Let’s Make a Varint

Variable length integers, or Varints, are a way of compressing down integers into a smaller space than is normally needed. By default, computers use fixed length integers for reasons of hardware efficiency. However, when transmitting or storing integers, it’s important to compress them down in order to save bandwidth.

Varints are based on the idea that most numbers are not uniformly distributed. Almost always, smaller numbers are more common in computing than larger ones. The trade off that varints make is to spend more bits on larger numbers, and fewer bits on smaller numbers. For example, a 64 bit integer that is almost always less than 256 would be wasting the top 56 bits of a fixed width representation. The two common ways of encoding varints are length prefixed, and continuation bits.

Protocol Buffers

Google’s Protobuf use the latter technique, using the top bit of each byte to indicate whether or not there are more bytes coming. The lower 7 bits of each byte are used to encode the actual number. For example, to encode the number 27:

   Decimal:
   27 = 16 + 8 + 2 + 1

   Binary:
   0001 1011

Notice how the top (left most) bit is 0. This means that there are no more bytes coming. With this technique, numbers 0 - 127 can be encoded in a single byte. What happens however, when there are numbers greater than 127? We will have to split it up into two bytes, with the first byte indicating there is a second. Let’s encode the number 227

   Decimal: 
   227 = 128 + 64 + 32 + 2 + 1

   Binary:
   1110 0011

We can then split up the number into two 7 bit chunks:

   000 0001 and 110 0011

For Protobuf, the least significant group comes first, which means that we should add a continuation bit to the low order group. Finally, we encode the number by reversing the order of the groups:

   0 000 0001 and 1 110 0011
   1110 0011 and 0000 0001

With only 2 bytes, we can encode the number 227. Notice how the top most bit of each byte tells if there are more coming. If the top bit is a 1, we know to keep looking. If it’s a 0, we know it’s the last byte. Decoding happens in reverse order: remove the top most bit, reverse the order of the groups, and concatenate the bits to get the original number back.

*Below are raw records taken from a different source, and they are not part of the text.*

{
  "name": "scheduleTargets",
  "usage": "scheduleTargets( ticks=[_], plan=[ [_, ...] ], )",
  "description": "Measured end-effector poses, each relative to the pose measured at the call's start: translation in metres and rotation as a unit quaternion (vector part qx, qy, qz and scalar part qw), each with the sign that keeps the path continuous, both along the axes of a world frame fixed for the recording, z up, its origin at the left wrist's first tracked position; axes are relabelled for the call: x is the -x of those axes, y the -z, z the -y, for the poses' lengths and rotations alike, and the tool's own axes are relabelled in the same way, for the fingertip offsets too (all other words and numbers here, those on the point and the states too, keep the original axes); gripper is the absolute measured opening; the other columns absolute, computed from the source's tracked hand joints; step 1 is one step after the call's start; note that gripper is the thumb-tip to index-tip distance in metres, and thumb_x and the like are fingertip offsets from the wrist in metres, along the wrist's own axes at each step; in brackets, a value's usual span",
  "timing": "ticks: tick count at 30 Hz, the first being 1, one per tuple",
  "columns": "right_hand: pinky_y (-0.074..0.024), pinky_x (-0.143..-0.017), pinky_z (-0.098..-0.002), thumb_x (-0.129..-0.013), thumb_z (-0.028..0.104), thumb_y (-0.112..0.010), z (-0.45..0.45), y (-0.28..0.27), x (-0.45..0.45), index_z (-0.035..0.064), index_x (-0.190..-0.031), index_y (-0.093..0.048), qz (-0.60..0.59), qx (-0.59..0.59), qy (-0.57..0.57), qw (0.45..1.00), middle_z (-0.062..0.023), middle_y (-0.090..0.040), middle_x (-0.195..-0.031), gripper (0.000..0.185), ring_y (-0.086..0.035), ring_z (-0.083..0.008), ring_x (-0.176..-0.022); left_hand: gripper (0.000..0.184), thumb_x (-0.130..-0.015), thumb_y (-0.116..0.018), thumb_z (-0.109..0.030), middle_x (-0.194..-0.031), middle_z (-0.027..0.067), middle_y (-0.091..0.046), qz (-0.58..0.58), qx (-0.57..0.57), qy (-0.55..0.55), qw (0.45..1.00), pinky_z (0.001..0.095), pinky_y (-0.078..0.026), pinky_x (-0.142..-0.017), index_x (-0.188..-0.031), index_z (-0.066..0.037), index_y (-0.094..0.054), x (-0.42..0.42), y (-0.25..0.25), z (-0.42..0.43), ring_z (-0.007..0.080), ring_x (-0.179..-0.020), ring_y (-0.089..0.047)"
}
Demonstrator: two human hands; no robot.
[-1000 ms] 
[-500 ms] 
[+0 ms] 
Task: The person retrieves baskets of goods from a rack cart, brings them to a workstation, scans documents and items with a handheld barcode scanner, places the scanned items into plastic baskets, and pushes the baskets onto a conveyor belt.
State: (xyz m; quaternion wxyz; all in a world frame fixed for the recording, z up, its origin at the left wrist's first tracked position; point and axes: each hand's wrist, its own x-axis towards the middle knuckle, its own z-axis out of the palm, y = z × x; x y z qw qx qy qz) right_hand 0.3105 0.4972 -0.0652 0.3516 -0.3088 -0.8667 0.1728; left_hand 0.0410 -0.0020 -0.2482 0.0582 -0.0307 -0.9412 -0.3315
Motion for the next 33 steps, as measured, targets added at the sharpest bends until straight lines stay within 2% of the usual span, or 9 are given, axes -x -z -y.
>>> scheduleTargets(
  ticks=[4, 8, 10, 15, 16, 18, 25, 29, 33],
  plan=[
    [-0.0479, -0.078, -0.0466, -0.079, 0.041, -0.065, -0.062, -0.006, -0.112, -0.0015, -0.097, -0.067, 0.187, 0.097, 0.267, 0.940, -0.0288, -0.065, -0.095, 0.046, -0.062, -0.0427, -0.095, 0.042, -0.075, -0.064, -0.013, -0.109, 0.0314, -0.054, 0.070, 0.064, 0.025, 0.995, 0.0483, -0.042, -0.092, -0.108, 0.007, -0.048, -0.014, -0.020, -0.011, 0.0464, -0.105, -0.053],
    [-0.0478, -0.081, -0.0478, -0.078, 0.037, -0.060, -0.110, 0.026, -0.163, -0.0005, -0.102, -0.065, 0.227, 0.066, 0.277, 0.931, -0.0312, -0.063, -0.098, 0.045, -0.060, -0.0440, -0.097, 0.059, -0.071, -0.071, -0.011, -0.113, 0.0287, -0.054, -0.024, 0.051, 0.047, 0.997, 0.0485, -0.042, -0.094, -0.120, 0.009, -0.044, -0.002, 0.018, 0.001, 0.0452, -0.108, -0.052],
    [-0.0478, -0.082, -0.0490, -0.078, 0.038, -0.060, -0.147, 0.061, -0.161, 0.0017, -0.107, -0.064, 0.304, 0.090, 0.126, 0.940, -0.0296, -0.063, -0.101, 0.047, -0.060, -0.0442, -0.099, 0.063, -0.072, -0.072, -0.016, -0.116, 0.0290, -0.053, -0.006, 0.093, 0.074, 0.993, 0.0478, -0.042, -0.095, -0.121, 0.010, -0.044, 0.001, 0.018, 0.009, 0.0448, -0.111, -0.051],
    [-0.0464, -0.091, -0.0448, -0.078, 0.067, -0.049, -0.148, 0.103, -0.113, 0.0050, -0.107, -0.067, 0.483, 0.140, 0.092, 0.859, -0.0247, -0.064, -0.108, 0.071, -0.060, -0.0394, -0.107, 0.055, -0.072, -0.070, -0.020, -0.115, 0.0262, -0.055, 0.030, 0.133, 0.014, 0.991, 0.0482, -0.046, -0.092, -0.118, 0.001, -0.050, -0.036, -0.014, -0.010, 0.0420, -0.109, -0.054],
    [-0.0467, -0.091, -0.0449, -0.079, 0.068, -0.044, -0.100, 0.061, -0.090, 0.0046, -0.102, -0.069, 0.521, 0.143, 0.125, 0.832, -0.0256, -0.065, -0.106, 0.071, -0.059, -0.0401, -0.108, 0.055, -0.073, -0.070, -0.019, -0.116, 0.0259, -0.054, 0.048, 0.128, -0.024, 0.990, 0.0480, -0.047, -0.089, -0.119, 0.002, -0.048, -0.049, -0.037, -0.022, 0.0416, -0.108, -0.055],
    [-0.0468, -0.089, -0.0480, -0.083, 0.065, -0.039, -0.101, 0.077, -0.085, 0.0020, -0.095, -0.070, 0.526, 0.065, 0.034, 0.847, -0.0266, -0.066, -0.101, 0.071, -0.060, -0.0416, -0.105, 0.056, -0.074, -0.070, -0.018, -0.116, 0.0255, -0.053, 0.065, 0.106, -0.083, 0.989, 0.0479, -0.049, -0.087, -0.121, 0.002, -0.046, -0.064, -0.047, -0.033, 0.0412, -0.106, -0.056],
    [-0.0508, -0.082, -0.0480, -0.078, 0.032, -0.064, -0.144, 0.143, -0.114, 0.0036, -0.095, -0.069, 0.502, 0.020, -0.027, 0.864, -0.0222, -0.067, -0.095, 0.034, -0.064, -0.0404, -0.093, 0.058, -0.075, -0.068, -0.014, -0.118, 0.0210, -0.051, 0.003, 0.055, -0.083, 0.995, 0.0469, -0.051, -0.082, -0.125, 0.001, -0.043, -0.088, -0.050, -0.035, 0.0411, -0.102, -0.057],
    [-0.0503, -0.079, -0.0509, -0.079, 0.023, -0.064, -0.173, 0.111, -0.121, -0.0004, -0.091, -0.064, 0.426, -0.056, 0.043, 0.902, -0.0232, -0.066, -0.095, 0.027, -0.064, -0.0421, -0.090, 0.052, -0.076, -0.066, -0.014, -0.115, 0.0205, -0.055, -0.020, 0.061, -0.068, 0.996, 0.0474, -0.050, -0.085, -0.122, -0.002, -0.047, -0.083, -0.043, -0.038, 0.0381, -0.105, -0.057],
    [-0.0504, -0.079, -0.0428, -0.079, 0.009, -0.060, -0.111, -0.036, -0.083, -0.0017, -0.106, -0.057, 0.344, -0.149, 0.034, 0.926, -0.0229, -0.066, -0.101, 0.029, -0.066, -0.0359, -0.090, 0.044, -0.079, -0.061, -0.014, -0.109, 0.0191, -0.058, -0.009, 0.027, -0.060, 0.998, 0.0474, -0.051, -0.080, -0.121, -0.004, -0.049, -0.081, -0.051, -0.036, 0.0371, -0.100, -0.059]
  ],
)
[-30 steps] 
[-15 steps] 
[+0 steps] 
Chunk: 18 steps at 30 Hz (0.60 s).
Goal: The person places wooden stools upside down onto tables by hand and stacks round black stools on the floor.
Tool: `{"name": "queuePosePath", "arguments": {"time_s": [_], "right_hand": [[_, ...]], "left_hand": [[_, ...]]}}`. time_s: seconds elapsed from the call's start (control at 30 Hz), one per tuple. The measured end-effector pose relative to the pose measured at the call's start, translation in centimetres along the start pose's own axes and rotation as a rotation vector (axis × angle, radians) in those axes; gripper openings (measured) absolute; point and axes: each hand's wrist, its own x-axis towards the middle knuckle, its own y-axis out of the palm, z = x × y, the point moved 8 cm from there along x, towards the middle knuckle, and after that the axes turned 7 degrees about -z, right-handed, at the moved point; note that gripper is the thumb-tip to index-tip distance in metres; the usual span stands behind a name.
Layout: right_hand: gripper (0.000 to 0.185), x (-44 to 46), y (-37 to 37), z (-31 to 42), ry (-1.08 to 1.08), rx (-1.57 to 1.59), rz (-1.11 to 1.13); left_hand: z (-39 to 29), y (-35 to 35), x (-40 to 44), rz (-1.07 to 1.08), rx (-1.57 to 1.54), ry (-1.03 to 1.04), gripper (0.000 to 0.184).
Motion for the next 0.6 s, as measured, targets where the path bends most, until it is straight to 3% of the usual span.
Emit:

This technique is really powerful, since it can encode a number of any size! With a 32 or 64 bit number, you limit yourself to a maximum value. With varints, you can encode big and small numbers together, even if they were originally all large numbers. Even more cool, varints can be concatenated! Because it is always clear where one number ends and another begins, it’s possible to write them out in order. Varints are self delimiting.

Pros:

Byte aligned. No need to pad encoded numbers to a byte boundary.
High efficiency. A 64 bit number can be encoded in at most 10 bytes.

UTF-8

UTF-8 encoding of characters makes use of the former encoding technique by prefixing a length to the number. While normally considered inefficient, the length is encoded in unary. The number of leading 1 bits indicates how many extra bytes are coming:

    0xxx xxxx - 1 byte encoding
    110x xxxx - 2 byte encoding
    1110 xxxx - 3 byte encoding
    1111 0xxx - 4 byte encoding

The prefix 10xx is not used in UTF-8, as it is reserved for the continuation bytes. This allows decoders to be tolerant of data corruption. If any of the bytes are damaged, the decoder can skip over them and find the next byte with a valid prefix. For example, to encode character number 27 in UTF-8, it would look like:

  Binary:
    0001 1011
     gfe dcba
   
  UTF-8
    0gfe dcba
    0001 1011

The character number 227 would look like:

  Binary:
    1110 0011
    hgfe dcba
   
  UTF-8:
    110x xxhg 10fe dcba
    1100 0011 1010 0011

Notice here how the encoding is now with the most significant group first, which differs from the Protobuf approach. There are different merits to either approach, especially involving coding speed.

Pros:

Compatible with existing ASCII characters. UTF-8 can be a general purpose varint, but was designed to be backwards compatible with existing character encoding.
Fast to decode. A decoder know exactly how many bytes need to be read after the first one, rather than checking each on individually.
Error tolerant. Bytes can be delete or mangled and the remaining characters can still be read.
Easy to sort. Because UTF-8 orders by most significant group, comparing encoded byte values is the same as comparing the actual values. (ignoring unicode comparison semantics)

Enough Background, Let’s Make a Varint.

There are a whole bunch of different kinds of variable length integers that I didn’t cover, and barely covered the features and downfalls of the two most popular variable integer codings. The important takeaway is that we can choose what features we want, and design an encoding appropriately. It’s like being at a data-structure buffet!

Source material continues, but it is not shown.